- **Work to be completed**: I'd ask you to write out the lines below exactly, with no images.
═════ Information shown ═════
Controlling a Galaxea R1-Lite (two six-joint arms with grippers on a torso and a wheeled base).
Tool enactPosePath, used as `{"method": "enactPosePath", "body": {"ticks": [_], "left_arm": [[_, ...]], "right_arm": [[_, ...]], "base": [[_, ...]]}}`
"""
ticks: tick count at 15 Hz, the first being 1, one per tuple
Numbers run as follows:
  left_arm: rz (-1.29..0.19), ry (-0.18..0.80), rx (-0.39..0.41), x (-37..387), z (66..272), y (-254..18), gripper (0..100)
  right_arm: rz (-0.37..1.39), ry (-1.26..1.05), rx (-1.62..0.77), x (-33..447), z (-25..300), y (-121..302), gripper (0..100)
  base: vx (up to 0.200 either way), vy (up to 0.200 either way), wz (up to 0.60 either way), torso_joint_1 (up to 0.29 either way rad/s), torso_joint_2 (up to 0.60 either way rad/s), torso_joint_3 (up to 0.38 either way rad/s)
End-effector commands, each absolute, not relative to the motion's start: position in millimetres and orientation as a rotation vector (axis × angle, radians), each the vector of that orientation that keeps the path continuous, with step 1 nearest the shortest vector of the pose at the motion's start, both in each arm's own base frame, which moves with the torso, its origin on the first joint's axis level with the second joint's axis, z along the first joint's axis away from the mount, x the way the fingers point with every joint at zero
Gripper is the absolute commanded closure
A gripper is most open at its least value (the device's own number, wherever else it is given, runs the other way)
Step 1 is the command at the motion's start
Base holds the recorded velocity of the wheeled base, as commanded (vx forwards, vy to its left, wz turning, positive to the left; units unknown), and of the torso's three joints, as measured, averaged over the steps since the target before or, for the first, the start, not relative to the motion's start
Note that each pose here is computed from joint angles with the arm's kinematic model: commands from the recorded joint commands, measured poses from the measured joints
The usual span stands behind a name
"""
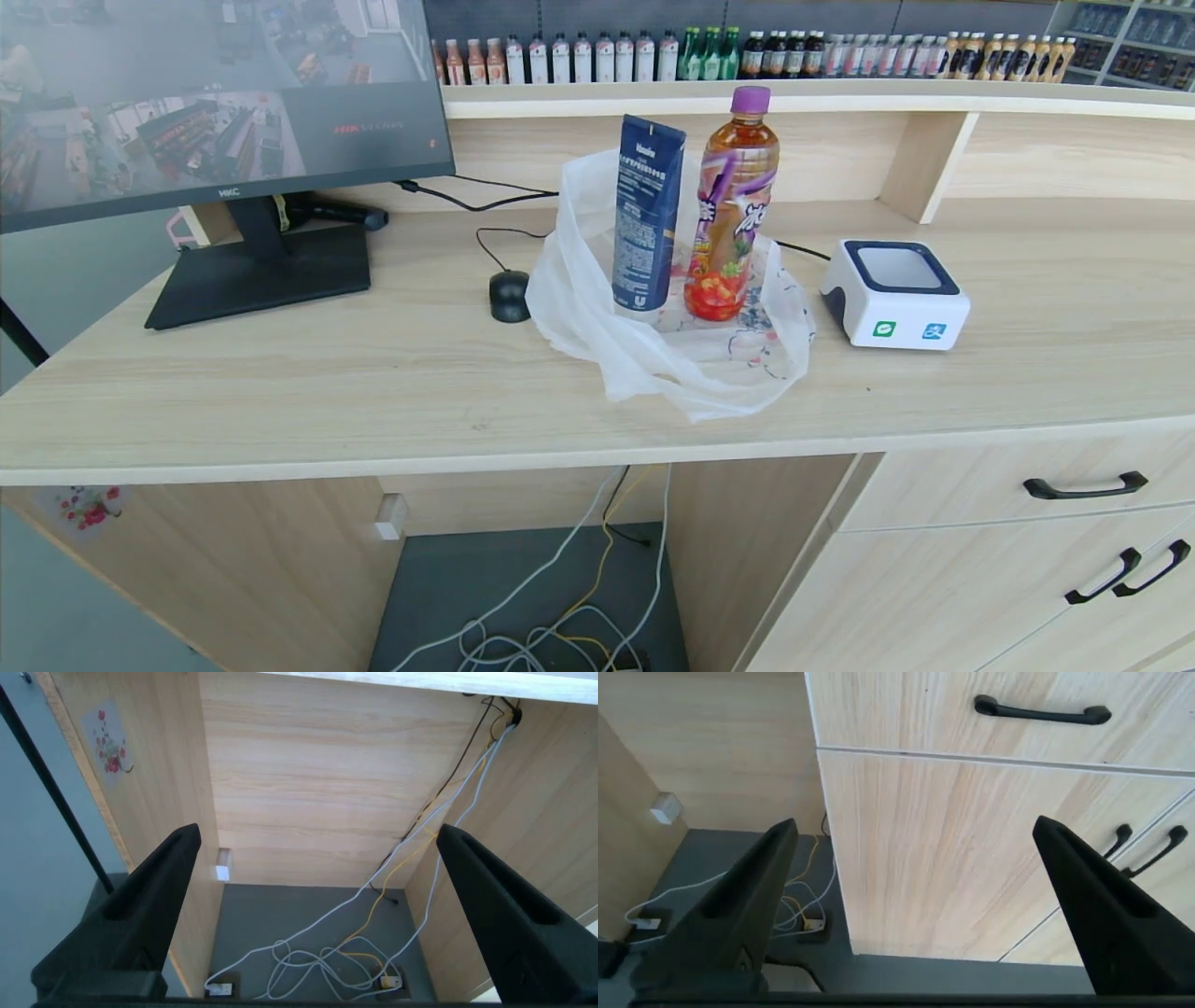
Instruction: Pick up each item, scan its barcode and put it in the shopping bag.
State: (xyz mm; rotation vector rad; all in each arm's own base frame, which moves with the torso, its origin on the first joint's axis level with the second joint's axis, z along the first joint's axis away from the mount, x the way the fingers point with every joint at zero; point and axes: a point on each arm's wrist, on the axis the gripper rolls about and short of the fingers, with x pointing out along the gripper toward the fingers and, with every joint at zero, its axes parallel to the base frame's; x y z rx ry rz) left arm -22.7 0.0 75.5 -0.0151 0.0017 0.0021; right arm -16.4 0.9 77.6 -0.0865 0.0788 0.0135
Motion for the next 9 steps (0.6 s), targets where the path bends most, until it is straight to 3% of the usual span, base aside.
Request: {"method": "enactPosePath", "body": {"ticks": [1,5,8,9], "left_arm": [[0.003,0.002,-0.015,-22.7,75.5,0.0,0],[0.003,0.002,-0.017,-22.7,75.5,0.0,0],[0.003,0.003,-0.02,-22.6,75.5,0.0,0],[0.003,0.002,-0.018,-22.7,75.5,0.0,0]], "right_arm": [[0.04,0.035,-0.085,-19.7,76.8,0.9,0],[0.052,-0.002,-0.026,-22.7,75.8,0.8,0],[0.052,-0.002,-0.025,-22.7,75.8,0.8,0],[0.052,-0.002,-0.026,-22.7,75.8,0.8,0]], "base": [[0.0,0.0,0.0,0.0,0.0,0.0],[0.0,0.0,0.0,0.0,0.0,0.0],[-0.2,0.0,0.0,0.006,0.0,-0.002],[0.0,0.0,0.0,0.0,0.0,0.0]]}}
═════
- **Answer to this problem**:
Controlling a Galaxea R1-Lite (two six-joint arms with grippers on a torso and a wheeled base).
Tool enactPosePath, used as `{"method": "enactPosePath", "body": {"ticks": [_], "left_arm": [[_, ...]], "right_arm": [[_, ...]], "base": [[_, ...]]}}`
"""
ticks: tick count at 15 Hz, the first being 1, one per tuple
Numbers run as follows:
  left_arm: rz (-1.29..0.19), ry (-0.18..0.80), rx (-0.39..0.41), x (-37..387), z (66..272), y (-254..18), gripper (0..100)
  right_arm: rz (-0.37..1.39), ry (-1.26..1.05), rx (-1.62..0.77), x (-33..447), z (-25..300), y (-121..302), gripper (0..100)
  base: vx (up to 0.200 either way), vy (up to 0.200 either way), wz (up to 0.60 either way), torso_joint_1 (up to 0.29 either way rad/s), torso_joint_2 (up to 0.60 either way rad/s), torso_joint_3 (up to 0.38 either way rad/s)
End-effector commands, each absolute, not relative to the motion's start: position in millimetres and orientation as a rotation vector (axis × angle, radians), each the vector of that orientation that keeps the path continuous, with step 1 nearest the shortest vector of the pose at the motion's start, both in each arm's own base frame, which moves with the torso, its origin on the first joint's axis level with the second joint's axis, z along the first joint's axis away from the mount, x the way the fingers point with every joint at zero
Gripper is the absolute commanded closure
A gripper is most open at its least value (the device's own number, wherever else it is given, runs the other way)
Step 1 is the command at the motion's start
Base holds the recorded velocity of the wheeled base, as commanded (vx forwards, vy to its left, wz turning, positive to the left; units unknown), and of the torso's three joints, as measured, averaged over the steps since the target before or, for the first, the start, not relative to the motion's start
Note that each pose here is computed from joint angles with the arm's kinematic model: commands from the recorded joint commands, measured poses from the measured joints
The usual span stands behind a name
"""
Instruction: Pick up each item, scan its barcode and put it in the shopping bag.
State: (xyz mm; rotation vector rad; all in each arm's own base frame, which moves with the torso, its origin on the first joint's axis level with the second joint's axis, z along the first joint's axis away from the mount, x the way the fingers point with every joint at zero; point and axes: a point on each arm's wrist, on the axis the gripper rolls about and short of the fingers, with x pointing out along the gripper toward the fingers and, with every joint at zero, its axes parallel to the base frame's; x y z rx ry rz) left arm -22.7 0.0 75.5 -0.0151 0.0017 0.0021; right arm -16.4 0.9 77.6 -0.0865 0.0788 0.0135
Motion for the next 9 steps (0.6 s), targets where the path bends most, until it is straight to 3% of the usual span, base aside.
Request: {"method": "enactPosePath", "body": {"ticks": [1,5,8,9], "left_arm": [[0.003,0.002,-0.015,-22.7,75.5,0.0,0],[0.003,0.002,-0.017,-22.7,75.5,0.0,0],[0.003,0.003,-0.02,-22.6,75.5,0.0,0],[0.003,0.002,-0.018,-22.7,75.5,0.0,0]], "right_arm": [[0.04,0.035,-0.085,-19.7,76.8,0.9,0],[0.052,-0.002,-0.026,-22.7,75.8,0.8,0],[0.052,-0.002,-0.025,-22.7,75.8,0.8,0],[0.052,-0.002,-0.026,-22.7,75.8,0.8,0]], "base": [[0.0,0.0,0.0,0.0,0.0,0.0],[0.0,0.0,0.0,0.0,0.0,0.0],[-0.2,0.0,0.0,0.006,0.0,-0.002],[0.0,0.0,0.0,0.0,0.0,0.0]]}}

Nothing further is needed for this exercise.